While the idiosyncrasies of being a celebrity may be distant for most people, overcoming trauma and dealing with damaging expectations are universal experiences. By discussing these issues head-on, women like Hathaway and Wu signal a sea change in celebrity culture.
Of course, ruthless celebrity gossip isn’t just a favorite pastime of the masses. It’s a lucrative cog in the Hollywood machine. Entire franchises, like Bravo’s “Real Housewives” series, are built around the sport of pitting women against each other in both real and imagined rivalries. But just as some stars are pulling back the curtain on the real effects of bullying and criticism, others are breaking those traditions closer to the root.
Social media recently experienced a minor meltdown when Selena Gomez and Hailey Bieber posed together for the first time at the Gala du Musée de l’Académie. For those outside of the sphere of Hollywood gossip, that means absolutely nothing. But for those in the know — those who know Gomez is the longtime ex of Bieber’s husband, Justin Bieber, the timing was close to iconic.

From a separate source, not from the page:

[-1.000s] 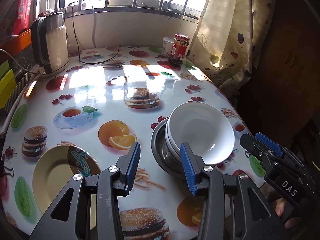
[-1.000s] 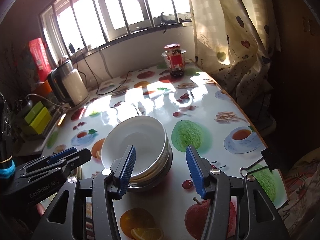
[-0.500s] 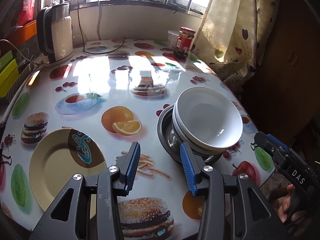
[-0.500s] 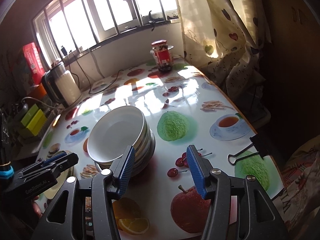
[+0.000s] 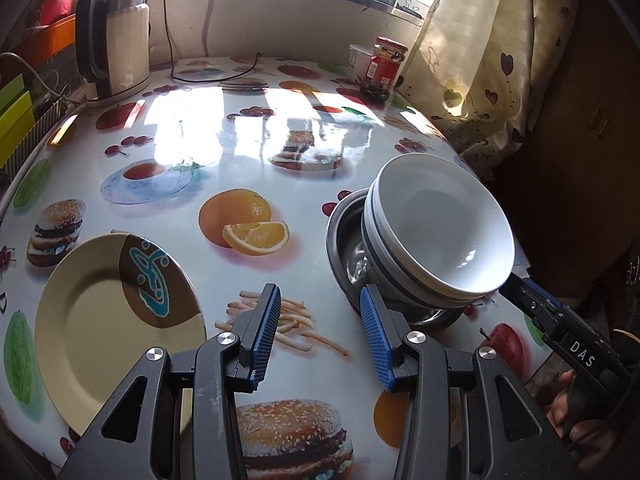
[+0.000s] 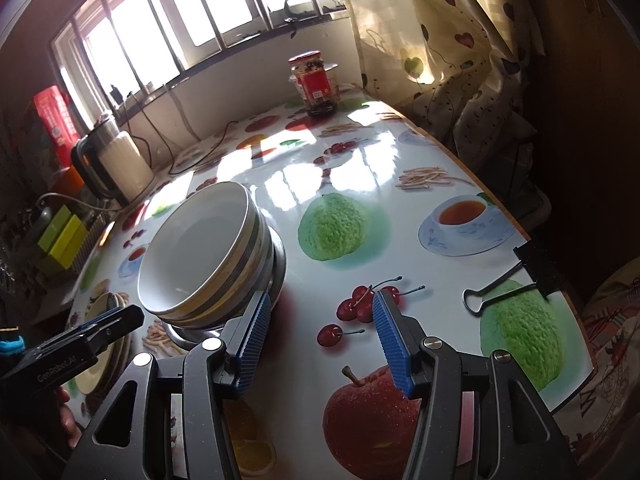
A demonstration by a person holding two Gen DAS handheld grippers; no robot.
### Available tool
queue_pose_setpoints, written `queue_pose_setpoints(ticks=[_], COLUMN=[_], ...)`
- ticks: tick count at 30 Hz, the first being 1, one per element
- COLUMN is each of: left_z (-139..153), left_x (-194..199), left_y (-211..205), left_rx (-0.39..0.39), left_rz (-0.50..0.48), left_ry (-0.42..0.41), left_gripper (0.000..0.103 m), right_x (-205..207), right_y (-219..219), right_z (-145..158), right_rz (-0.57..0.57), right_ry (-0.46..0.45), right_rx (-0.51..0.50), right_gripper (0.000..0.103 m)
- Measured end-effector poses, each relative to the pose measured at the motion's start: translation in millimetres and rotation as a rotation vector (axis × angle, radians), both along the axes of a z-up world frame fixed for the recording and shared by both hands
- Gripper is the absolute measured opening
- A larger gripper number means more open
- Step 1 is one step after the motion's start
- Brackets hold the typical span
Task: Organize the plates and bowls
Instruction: 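Close the left tool on the steel bowl rim while the right tool grips it too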
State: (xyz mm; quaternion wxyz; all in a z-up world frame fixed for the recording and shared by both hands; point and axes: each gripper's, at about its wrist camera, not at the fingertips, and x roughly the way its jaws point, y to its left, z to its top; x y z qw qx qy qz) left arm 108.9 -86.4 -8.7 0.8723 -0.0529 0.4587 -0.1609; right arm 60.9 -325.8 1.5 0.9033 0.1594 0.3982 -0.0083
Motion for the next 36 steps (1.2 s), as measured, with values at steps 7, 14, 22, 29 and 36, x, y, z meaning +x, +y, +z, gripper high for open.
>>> queue_pose_setpoints(ticks=[7,14,22,29,36], left_z=[-10.1,-12.5,-14.3,-19.9,-20.5], left_x=[10.1,17.5,23.0,28.2,30.7], left_y=[-3.3,-7.0,-2.7,3.3,6.0], left_rx=[0.009,0.010,-0.025,-0.080,-0.083], left_rz=[0.009,-0.005,-0.002,-0.006,0.003], left_ry=[0.024,0.019,0.034,0.068,0.069], left_gripper=[0.043,0.043,0.043,0.043,0.043], right_x=[15.1,27.6,37.0,44.5,45.5], right_y=[-0.3,0.2,-5.4,-8.5,-9.2], right_z=[-10.5,-15.3,-21.6,-29.4,-33.7], right_rz=[0.019,0.030,0.027,0.037,0.055], right_ry=[0.019,0.031,0.041,0.065,0.051], right_rx=[0.013,0.014,0.080,0.192,0.241], right_gripper=[0.054,0.054,0.054,0.054,0.053])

Both women have long been pitted against each other by fans, with Gomez as the one who got away and Bieber as the second best usurping wife. They both used their platforms to warn against online hate and harassment, but the proxy feud fueled by their fans was insistent.
Seeing them together, then, was as monumental as a photo shoot with, say, Jennifer Aniston and Angelina Jolie would have been in the early 2000s, when everyone was “Team Aniston” or “Team Jolie” following the former’s divorce from Brad Pitt.
In today’s media environment, it’s not necessarily unusual for famous women to show solidarity with one another or speak out personally about the ill effects of fame. What’s remarkable is seeing fans so eager and receptive to these developments.
Comments on the photographer Tyrell Hampton’s Instagram post on Gomez and Bieber paint a clear picture of this:
“Is this what world peace looks like? »
“Everyone wants them to hate each other so much, and for what?”
“I’m proud of them.”
They are no different from reactions on social networks which followed Hathaway’s recent comments.
“Why did everyone hate Anne Hathaway for no reason?”
“They were just haters.”
It’s one thing for stars to reveal how cruel celebrity rumors can be. More often we see fans listening and agreeing, questioning their own role in these obsessions. Together, both sides of the screen seek a more positive relationship with fame.